● What you will do:
One number is the full answer: how many lines in the records contain the word "finger"?

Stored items
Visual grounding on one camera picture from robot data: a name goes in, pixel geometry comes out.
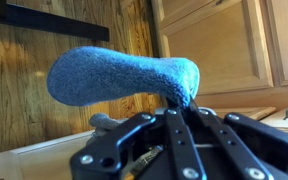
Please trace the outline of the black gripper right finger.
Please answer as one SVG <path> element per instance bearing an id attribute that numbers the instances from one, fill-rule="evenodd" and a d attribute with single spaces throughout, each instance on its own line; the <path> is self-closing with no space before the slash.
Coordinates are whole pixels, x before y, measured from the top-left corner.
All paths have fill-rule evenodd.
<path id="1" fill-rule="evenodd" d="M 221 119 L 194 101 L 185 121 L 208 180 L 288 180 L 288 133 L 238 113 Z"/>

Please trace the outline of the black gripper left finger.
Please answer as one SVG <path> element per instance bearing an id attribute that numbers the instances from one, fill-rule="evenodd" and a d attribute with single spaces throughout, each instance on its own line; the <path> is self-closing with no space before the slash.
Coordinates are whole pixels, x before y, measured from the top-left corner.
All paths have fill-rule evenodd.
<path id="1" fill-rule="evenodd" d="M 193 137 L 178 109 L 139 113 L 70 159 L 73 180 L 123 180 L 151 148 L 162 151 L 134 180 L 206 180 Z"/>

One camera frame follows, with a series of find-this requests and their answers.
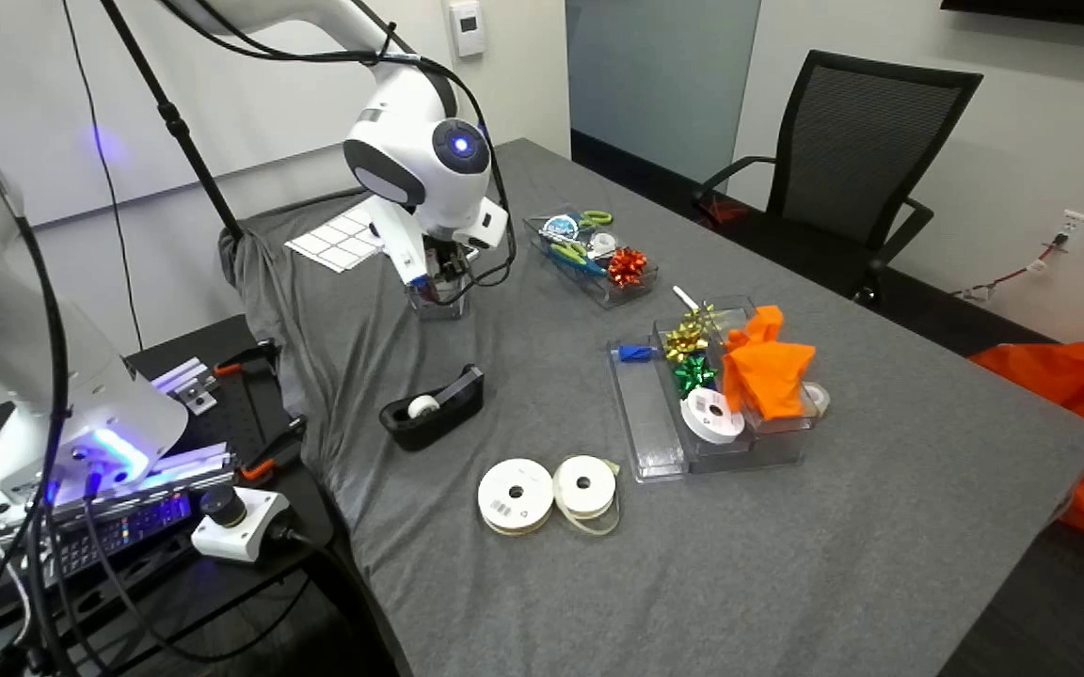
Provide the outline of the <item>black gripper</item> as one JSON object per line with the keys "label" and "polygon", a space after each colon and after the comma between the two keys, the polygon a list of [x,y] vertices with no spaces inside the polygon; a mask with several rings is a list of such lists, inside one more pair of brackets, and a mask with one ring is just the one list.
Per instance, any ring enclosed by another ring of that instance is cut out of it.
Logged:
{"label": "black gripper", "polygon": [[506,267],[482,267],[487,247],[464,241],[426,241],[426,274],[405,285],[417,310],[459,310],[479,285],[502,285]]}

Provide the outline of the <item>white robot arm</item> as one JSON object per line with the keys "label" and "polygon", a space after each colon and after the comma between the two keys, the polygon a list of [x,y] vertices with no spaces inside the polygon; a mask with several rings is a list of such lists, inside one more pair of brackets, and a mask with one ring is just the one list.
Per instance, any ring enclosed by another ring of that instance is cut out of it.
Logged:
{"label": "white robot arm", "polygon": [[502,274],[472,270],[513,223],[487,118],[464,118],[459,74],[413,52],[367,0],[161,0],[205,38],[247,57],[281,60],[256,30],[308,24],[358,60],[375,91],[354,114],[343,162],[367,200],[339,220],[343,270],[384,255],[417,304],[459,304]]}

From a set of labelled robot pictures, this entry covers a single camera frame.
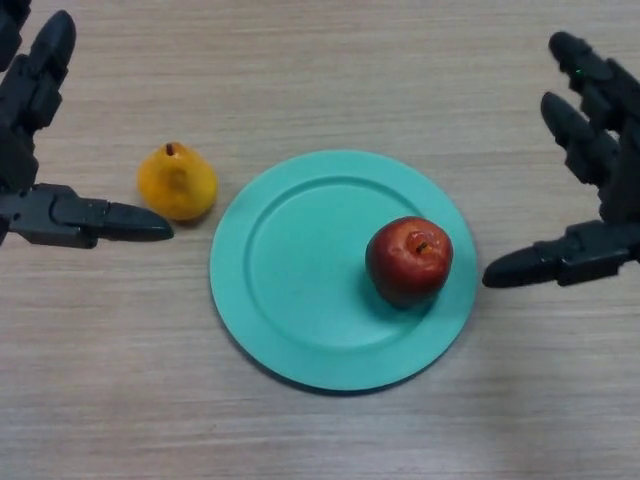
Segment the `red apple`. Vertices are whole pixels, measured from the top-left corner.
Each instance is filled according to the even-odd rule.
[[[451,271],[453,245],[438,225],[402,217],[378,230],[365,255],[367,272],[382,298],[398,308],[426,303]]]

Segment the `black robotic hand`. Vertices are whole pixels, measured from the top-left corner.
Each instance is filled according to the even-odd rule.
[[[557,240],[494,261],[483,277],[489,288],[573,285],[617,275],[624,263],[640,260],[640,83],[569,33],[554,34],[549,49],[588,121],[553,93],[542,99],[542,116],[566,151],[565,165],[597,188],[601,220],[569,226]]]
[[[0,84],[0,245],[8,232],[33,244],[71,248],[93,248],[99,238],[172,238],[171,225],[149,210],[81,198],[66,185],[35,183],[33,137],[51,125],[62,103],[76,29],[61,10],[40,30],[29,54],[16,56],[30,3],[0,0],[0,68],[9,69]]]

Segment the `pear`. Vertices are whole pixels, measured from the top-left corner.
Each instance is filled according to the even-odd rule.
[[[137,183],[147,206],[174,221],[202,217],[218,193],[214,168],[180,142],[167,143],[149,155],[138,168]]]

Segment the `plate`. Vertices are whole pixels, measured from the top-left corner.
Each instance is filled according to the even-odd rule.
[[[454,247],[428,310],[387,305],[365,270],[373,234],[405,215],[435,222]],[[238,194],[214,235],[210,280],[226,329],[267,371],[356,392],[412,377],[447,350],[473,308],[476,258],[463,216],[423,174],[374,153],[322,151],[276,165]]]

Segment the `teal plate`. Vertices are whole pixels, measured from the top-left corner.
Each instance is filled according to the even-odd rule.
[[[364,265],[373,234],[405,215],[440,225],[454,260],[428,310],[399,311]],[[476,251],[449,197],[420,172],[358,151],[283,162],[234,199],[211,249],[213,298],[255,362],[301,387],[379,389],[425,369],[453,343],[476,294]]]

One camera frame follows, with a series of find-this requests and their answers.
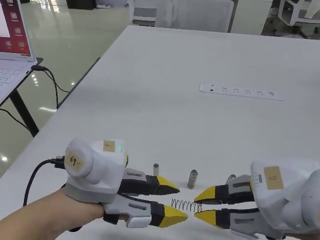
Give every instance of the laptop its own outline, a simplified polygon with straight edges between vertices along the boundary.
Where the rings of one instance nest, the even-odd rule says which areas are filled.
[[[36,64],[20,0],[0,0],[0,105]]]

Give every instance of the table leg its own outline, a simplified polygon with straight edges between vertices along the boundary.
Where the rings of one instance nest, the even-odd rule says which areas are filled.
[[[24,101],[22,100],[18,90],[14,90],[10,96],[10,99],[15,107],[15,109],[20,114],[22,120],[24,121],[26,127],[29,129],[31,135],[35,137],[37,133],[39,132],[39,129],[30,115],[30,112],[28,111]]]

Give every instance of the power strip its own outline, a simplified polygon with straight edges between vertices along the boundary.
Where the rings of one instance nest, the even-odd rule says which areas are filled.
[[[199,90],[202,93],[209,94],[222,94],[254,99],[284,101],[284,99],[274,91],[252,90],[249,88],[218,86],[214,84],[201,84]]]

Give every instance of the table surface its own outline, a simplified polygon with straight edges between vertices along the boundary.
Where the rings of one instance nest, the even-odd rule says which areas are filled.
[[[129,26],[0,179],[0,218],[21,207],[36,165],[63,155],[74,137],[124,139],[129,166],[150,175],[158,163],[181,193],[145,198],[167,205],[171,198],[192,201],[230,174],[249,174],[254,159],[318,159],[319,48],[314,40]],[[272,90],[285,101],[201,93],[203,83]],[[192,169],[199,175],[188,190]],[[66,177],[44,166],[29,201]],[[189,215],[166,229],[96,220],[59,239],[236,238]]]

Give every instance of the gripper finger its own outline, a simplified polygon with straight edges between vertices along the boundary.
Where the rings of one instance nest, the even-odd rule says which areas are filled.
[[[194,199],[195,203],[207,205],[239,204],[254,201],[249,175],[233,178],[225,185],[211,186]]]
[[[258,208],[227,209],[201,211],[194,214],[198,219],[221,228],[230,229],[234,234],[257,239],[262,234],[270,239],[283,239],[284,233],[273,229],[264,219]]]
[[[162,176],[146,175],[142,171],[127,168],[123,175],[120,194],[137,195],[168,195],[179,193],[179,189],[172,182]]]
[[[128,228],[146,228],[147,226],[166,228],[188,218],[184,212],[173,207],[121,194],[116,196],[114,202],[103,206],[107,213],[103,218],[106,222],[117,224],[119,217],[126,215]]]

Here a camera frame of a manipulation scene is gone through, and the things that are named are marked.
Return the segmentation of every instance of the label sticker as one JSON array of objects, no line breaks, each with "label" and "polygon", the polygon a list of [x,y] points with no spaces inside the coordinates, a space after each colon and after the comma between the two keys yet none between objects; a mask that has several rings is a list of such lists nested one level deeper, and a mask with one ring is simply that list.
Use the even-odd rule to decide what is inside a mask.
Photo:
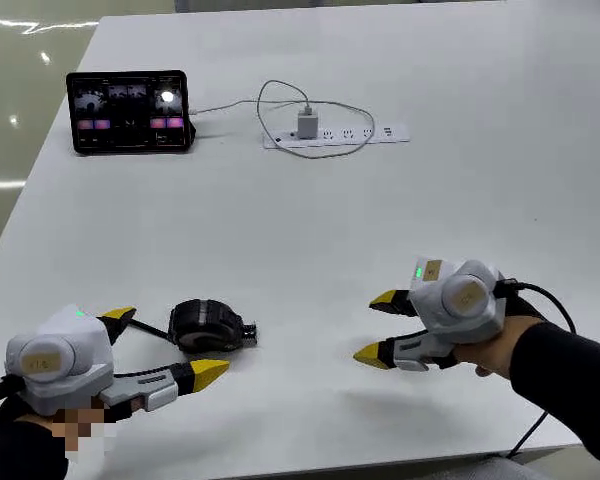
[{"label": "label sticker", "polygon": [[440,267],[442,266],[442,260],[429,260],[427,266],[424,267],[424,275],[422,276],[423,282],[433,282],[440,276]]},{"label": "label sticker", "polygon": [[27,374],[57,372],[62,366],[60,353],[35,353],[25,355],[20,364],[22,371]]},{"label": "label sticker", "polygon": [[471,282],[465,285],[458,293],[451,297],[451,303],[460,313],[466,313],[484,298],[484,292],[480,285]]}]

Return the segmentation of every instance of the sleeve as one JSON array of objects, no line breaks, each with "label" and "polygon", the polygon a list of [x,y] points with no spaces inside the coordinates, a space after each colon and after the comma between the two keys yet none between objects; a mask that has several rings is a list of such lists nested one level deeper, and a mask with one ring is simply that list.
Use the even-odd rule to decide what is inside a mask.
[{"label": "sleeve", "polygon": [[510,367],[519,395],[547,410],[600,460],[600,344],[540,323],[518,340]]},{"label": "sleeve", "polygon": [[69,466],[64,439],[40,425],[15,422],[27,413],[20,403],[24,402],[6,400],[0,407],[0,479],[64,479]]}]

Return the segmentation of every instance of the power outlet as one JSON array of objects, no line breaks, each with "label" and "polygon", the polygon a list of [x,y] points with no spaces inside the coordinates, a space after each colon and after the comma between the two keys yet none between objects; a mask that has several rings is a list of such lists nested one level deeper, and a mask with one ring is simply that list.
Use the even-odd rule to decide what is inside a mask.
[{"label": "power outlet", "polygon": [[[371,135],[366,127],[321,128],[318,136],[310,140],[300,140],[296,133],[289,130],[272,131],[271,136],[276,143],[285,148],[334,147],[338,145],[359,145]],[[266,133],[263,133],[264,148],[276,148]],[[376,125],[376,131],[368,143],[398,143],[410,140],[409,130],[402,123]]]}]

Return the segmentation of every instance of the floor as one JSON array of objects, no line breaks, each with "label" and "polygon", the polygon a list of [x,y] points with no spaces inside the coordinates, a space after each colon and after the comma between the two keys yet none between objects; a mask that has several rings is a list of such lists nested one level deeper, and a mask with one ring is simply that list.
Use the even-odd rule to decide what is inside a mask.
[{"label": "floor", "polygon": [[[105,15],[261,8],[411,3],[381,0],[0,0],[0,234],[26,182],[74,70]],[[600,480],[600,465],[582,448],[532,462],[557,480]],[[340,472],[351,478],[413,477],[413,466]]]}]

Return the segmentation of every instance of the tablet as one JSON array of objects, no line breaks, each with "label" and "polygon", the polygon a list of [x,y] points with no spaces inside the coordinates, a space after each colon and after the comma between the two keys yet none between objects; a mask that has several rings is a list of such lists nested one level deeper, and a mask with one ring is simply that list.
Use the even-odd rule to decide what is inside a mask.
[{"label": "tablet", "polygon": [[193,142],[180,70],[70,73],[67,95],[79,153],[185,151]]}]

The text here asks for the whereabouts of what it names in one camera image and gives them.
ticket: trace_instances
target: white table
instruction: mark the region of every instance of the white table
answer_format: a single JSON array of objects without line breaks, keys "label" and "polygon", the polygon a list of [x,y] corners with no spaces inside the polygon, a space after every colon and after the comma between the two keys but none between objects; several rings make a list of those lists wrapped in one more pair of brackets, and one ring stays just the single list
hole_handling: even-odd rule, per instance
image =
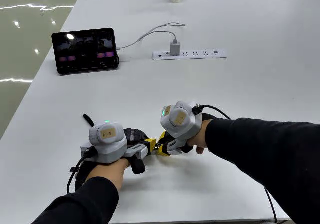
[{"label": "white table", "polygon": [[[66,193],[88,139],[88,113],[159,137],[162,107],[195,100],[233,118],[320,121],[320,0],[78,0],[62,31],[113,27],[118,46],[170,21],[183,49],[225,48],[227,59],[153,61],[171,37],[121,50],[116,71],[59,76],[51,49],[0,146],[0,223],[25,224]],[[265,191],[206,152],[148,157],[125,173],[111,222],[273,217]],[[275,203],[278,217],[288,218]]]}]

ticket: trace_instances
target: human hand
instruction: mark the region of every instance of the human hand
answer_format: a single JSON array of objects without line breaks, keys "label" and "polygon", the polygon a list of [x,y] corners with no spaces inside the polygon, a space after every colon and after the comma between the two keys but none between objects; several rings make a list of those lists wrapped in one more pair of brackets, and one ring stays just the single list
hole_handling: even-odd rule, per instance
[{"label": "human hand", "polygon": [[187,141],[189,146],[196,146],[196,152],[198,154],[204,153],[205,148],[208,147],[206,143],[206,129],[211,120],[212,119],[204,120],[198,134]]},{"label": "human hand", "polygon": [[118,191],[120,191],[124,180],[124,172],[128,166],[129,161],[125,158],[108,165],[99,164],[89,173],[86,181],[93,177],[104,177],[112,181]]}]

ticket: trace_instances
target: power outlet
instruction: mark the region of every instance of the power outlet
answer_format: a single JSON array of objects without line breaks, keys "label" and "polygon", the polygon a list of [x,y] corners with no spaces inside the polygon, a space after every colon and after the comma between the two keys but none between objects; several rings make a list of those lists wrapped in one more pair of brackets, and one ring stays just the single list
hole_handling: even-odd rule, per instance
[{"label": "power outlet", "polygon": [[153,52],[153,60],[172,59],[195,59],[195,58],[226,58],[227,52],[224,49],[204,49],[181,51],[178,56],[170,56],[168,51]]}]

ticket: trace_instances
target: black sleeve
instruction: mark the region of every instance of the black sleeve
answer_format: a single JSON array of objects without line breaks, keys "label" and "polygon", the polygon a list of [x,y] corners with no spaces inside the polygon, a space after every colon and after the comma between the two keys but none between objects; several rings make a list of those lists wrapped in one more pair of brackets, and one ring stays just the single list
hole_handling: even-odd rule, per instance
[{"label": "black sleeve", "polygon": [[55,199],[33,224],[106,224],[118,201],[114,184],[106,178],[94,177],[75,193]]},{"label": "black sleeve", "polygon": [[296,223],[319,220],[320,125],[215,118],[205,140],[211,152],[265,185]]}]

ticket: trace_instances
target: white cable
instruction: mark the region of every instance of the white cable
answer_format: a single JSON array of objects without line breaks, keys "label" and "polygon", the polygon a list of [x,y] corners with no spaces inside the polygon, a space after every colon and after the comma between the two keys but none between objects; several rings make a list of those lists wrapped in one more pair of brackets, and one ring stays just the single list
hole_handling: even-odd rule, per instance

● Exercise answer:
3